# HOW TO COMPLETE THIS TASK
Your task is to repeat exactly the lines below between the line holding "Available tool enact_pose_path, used" and the line holding "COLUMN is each", inclusive, and only those.

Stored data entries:
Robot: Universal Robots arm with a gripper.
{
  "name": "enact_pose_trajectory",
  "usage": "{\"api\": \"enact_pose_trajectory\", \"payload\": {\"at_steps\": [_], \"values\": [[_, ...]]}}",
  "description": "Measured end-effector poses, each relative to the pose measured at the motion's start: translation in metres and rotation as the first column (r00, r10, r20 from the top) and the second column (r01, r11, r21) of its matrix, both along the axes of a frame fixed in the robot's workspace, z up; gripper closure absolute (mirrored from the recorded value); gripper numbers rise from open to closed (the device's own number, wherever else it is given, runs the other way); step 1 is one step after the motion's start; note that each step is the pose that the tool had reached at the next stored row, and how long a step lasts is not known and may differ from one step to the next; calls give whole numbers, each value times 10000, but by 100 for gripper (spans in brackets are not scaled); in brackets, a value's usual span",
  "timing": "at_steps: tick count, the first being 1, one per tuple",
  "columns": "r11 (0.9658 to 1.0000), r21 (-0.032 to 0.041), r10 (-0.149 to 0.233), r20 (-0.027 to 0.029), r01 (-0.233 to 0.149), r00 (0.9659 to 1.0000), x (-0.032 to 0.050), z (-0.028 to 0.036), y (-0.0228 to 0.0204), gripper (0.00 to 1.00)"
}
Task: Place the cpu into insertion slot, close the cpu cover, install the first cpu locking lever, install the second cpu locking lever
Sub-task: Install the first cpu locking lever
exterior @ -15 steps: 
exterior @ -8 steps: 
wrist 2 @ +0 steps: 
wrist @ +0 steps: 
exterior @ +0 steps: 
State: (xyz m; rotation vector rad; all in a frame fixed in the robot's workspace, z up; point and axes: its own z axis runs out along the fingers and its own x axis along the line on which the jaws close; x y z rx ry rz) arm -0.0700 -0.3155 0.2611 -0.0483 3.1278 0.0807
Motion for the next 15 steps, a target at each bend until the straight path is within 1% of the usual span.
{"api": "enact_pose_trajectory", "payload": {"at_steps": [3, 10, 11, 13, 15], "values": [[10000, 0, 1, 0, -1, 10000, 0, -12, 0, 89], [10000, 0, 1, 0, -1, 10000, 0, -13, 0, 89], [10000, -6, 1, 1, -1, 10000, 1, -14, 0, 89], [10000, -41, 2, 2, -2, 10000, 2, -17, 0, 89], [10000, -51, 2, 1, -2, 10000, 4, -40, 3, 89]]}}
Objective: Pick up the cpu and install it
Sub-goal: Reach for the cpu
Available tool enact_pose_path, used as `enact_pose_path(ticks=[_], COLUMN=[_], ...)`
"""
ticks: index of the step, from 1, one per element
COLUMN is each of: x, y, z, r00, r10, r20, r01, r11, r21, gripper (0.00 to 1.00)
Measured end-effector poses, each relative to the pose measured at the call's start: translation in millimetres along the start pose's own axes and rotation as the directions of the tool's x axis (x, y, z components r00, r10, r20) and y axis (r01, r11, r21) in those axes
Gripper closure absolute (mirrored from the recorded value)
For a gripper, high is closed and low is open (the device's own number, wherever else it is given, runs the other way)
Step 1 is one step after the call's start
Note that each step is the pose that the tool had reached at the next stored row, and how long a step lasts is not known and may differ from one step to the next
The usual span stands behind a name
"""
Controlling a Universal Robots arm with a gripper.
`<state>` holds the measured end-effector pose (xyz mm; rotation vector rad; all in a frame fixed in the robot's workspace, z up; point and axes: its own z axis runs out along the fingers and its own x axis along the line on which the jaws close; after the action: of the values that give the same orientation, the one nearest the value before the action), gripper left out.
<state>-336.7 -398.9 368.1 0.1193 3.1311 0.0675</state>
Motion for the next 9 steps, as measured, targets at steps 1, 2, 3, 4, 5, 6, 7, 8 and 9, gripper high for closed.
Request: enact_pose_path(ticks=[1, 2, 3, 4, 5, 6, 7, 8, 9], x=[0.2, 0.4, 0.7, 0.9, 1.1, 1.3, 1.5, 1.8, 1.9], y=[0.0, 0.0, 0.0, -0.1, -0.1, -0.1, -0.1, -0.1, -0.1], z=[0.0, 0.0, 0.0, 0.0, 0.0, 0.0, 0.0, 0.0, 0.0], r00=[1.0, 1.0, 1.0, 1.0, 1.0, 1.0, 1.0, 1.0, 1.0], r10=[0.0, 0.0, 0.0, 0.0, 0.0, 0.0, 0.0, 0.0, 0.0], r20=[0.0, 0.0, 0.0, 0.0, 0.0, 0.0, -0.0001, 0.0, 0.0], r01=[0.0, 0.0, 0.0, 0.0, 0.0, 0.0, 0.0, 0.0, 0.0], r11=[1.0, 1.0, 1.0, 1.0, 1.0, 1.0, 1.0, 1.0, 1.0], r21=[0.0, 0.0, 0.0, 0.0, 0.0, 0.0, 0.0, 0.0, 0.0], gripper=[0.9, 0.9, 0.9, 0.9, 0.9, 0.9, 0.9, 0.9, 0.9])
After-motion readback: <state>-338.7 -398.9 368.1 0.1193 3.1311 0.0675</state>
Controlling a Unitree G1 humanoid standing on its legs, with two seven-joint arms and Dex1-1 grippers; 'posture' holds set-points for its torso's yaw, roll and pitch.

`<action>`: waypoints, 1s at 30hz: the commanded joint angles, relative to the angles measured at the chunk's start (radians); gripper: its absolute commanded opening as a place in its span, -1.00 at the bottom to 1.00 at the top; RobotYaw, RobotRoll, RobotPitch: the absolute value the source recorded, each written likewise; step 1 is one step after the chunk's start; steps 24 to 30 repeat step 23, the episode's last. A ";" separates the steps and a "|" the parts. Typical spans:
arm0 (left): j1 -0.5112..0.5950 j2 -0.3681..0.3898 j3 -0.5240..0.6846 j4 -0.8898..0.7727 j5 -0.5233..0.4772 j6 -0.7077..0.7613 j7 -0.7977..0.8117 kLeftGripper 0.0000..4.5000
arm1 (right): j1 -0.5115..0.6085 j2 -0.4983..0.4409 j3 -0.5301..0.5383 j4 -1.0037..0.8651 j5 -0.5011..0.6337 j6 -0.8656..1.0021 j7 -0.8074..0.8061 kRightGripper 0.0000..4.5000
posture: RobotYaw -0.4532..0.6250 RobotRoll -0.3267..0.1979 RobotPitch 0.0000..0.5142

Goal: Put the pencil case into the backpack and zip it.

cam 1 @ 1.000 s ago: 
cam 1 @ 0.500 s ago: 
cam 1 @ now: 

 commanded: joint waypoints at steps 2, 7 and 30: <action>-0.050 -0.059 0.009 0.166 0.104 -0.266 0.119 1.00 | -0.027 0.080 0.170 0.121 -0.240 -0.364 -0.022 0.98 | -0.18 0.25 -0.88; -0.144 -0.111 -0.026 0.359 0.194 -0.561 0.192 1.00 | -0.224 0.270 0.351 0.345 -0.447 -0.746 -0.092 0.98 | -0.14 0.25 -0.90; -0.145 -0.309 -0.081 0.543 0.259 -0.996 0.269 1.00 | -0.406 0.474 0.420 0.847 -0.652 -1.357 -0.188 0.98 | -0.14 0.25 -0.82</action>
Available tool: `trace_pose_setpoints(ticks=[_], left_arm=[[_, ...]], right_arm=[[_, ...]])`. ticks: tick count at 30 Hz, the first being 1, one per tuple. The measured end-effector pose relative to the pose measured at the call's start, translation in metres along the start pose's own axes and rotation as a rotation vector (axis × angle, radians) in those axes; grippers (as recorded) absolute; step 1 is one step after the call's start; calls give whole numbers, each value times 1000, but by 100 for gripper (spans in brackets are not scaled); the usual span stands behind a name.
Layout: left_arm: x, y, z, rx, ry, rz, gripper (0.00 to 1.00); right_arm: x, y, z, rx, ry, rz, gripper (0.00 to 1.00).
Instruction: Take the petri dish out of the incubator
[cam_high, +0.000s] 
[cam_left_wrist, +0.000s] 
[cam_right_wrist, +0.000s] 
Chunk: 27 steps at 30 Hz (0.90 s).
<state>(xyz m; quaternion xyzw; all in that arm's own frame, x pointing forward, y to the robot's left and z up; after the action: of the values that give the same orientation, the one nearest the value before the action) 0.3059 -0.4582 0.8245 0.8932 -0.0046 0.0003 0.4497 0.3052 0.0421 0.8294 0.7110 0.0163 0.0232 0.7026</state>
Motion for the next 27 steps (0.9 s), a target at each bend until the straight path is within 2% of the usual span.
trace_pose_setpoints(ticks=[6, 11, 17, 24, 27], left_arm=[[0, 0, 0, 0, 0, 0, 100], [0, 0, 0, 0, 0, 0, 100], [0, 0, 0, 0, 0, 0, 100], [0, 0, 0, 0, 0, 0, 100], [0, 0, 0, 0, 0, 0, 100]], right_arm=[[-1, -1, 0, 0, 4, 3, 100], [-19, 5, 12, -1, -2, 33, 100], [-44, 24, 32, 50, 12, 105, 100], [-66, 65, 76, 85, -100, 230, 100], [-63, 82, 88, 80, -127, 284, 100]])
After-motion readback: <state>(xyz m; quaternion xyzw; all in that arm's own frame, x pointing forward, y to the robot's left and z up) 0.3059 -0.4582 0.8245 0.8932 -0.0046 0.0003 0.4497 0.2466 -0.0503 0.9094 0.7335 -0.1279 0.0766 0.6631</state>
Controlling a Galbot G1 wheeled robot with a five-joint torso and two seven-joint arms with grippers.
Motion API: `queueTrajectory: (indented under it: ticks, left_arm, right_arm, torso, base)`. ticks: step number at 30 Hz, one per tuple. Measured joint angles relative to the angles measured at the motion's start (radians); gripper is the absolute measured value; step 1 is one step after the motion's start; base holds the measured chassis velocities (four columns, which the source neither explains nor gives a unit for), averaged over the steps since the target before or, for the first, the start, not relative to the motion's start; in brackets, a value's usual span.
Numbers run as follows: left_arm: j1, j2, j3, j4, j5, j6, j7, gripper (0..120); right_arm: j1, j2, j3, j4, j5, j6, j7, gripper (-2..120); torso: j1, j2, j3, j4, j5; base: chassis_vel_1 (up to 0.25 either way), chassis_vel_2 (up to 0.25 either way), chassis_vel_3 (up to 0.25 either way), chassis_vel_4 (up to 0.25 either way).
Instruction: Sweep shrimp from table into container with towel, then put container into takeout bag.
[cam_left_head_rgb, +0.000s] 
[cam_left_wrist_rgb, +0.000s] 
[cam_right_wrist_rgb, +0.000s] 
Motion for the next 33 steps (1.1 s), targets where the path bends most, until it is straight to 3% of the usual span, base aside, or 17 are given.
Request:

# RESPONSE TO THE TASK
Available tool enact_pose_path, used as `enact_pose_path(ticks=[_], COLUMN=[_], ...)`
"""
ticks: index of the step, from 1, one per element
COLUMN is each of: x, y, z, r00, r10, r20, r01, r11, r21, gripper (0.00 to 1.00)

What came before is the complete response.